PS 7-67
Linking above- and belowground dynamics in tropical urban forests
Urban ecosystems have a distinct and complex ecology, possessing unique biophysical characteristics while hosting a majority of the global human population. Increasing human pressure makes these stressed systems research priorities as we seek to understand how their structure and function can have significant consequences for ecosystem processes and services. Our research explores how alternative successional trajectories following intensive agricultural affect linkages between the establishment of novel plant communities, soil microbial community composition and function, and soil carbon chemistry and turnover. We are conducting this research in urban ecosystems in St. Croix, U.S. Virgin Islands where island-wide abandonment of sugarcane has resulted in a mosaic of sites in different stages of forest succession. We identified replicate sites with the following post-sugarcane trajectories: 1) natural forest regeneration, 2) low intensity pasture use, followed by reforestation with timber plantation, which are no longer being managed, 3) high intensity pasture use and recent natural forest regeneration, and 4) high intensity pasture use and current active grazing.
Results/Conclusions
The first two trajectories yielded 40-year old mixed-species secondary forest, dominated by dry forest tree species such as Melicoccus bijugatas, Cordia alba, Capparis indica, and Guapira fragrans.

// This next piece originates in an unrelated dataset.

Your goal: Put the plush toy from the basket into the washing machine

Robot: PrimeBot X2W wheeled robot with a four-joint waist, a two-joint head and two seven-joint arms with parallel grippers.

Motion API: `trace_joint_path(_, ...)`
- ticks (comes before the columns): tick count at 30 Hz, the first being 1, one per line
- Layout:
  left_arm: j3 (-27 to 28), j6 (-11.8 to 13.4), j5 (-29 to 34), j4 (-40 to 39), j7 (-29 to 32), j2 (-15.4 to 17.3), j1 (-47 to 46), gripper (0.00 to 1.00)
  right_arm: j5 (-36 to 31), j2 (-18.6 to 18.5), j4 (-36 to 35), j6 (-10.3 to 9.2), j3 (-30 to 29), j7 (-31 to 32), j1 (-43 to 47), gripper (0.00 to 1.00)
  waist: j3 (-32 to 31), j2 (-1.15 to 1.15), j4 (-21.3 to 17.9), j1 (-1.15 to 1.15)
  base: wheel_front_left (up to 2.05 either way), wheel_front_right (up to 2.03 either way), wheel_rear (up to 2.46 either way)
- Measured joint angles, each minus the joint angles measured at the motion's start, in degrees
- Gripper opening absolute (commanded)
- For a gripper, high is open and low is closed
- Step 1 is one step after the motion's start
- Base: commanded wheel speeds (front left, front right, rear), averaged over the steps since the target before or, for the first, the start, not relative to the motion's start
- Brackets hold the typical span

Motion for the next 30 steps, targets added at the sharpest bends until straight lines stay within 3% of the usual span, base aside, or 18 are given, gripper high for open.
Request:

The third trajectory yielded young (10-year) secondary forest that is comprised of 3 tree species, but is primarily dominated by the nitrogen-fixing species Leucaena leucocephala. These young secondary forests also had greater soil microbial biomass and had greater N-cycling microbial enzyme activity when compared with older, mixed-species secondary forest. In older forests that rapidly regenerated to secondary forest without an intermediate land use (i.e. tree plantation or high intensity pasture), we found increased microbial enzyme activity in the forest floor, particularly for enzymes involved in the breakdown of cellulose, hemi-cellulose, and soluble saccharides. Since enzymes are directly linked to the turnover rates of different organic functional groups in soils, there is great potential for differences in enzyme activity to alter pathways of soil organic matter turnover.